Arafat was undoubtedly held in high esteem by most Palestinians for the simple
fact that he dedicated his life for their cause even though some intellectuals
disagreed with his latter day vision of peace with Israel. Originally, the PLO
had sought a free, secular democratic state of Palestine that encompassed all of
its indigenous inhabitants, or at least those who were there in 1948. This for
the Zionists meant the end of their enterprise for they had planned all along to
create a state whose inhabitants are exclusively Jewish but have never ever made
their real intentions known because they knew they would not have had the
backing of the international community for such a racist state whose ultimate
aim is to ethnically
cleanse Palestine of its indigenous population.
In the eighties, Israel considered Arafat and the PLO as a perennial niggling
irritation which they ought to deal with because it kept Palestinian question
alive and on the world stage. It tried to silence it in different criminal ways
including assassinations and when it became clear that the PLO was there to
stay, it decided to bypass it by cultivating Hamas as a possible alternative in
the hope that it would eclipse the PLO. When to its dismay Israel discovered
that Hamas was equally committed to Palestinian rights, it opened a secret
channel for talks with the PLO. This is where Chairman Arafat was duped into
thinking that Israel had come to its senses and was genuine in its desire to
have settlement with the Palestinians.
Knowledgeable Palestinian intellectuals were alarmed that Arafat had signed in
1993 an accord, the final version of which lacked comprehensive details and was
full of vague promises, leaving aspects of potential disagreement for future
negotiations. When the Palestinian Authority (PA) came into existence, Arafat
was led to believe that the reference to UN resolutions was a sufficient
safeguard of Palestinian interests. The Israelis had a different agenda. They
saw the PA as a useful tool for oppression of
Palestinian aspirations and that the meaningless incremental withdrawal of
Israeli troops from densely populated Palestinian areas (which in any case were
a constant headache to Israel) were enough to satisfy Arafat.
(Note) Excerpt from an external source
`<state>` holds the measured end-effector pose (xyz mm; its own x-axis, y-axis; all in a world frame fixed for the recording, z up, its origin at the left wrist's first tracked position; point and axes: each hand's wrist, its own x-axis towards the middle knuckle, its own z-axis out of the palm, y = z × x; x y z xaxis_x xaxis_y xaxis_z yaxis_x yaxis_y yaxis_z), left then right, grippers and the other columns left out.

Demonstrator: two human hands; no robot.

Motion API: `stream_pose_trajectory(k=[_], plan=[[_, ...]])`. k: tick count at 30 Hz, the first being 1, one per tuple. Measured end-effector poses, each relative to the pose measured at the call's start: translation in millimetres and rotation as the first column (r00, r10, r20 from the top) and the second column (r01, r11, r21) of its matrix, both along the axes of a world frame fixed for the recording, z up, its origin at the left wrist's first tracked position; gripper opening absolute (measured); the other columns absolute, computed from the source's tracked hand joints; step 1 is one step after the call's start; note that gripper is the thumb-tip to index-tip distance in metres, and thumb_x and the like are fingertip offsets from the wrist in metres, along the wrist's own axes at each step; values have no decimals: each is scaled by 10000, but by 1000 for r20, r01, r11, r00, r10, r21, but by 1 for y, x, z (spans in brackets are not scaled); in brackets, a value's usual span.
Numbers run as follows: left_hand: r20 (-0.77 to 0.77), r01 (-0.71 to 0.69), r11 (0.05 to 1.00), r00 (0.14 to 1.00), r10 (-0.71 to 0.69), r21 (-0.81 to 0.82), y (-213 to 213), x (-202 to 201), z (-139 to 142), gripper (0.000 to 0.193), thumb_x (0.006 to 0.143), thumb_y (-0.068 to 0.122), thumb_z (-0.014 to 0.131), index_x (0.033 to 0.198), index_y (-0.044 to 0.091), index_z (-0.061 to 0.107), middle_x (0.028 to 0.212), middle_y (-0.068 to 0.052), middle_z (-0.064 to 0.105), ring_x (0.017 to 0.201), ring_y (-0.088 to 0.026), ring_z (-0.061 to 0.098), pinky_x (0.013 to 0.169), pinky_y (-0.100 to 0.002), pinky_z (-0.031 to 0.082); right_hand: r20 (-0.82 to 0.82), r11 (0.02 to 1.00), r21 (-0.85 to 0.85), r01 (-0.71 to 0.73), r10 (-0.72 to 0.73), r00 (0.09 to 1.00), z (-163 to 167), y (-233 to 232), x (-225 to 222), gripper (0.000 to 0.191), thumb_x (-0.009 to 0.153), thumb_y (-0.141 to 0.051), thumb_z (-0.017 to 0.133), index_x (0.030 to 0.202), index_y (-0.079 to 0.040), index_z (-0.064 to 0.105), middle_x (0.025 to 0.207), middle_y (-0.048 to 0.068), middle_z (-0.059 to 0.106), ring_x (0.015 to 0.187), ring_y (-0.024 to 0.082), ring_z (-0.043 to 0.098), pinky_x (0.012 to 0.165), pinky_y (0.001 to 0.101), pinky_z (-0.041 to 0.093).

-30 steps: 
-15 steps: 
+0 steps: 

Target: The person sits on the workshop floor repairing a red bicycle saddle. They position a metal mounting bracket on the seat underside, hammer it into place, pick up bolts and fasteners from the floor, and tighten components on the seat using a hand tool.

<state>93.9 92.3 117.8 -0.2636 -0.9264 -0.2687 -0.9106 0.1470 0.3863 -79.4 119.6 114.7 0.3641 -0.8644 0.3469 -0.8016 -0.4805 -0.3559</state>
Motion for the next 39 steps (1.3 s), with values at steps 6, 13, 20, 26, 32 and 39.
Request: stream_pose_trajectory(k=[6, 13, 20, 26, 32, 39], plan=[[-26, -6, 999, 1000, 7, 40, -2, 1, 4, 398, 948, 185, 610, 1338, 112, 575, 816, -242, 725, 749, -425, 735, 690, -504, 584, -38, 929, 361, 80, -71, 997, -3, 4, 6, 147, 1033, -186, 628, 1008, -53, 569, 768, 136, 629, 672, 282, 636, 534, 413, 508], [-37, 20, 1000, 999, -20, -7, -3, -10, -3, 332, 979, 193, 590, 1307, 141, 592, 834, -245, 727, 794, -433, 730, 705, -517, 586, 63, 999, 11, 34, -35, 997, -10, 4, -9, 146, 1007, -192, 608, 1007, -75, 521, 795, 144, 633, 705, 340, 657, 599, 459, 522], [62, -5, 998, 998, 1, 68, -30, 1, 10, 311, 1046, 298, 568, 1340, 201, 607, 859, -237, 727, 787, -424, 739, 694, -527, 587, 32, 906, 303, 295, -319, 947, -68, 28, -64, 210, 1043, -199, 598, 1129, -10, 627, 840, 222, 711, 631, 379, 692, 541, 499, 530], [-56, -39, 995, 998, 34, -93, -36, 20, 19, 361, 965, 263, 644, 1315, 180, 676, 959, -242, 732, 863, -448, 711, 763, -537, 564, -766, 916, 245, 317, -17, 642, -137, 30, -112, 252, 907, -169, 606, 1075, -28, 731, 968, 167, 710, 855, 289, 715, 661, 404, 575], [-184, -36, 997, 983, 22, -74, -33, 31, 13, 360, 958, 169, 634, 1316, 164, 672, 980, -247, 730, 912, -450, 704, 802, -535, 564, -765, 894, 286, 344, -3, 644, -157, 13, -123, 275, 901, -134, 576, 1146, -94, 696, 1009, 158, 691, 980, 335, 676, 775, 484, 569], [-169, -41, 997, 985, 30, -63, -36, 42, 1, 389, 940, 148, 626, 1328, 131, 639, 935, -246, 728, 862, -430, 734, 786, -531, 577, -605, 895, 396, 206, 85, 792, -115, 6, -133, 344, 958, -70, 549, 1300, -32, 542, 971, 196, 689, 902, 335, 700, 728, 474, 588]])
Some unscrupulous western leaders, politicians and
media used to euphemistically refer to these withdrawals as 'concessions' as if
the return by a thief of parts of a stolen goods to their rightful owner could
be described in such a way. However, Arafat was not ready or willing to act as
Israel's stooge and
nothing short of total and complete compliance by Israel with UN resolutions on
Palestine would satisfy him or the Palestinian people. Israel has always known
too well that it can always lay blame for failure on Arafat and can bank on
morally challenged western leaders to back its claims.
It is interesting to note that in the immediate demise of Arafat, Bush and Blair
had the audacity to express hope that the Palestinians had the sense to
'democratically' elect an 'acceptable' successor etc..!!!
Basically, the future does not bode well for whoever will succeed Arafat so long
as Israel has not abandoned its dream of subjugation of the Palestinians in the
same way that it had harnessed some western leaders who unashamedly do its
bidding including waging wars at its behest.
It is really sad that the Israelis had squandered the opportunity to have real
peace with the Arab and Islamic worlds and that the only person who could have
delivered this on behalf of the Palestinians was none other than Yasser Arafat.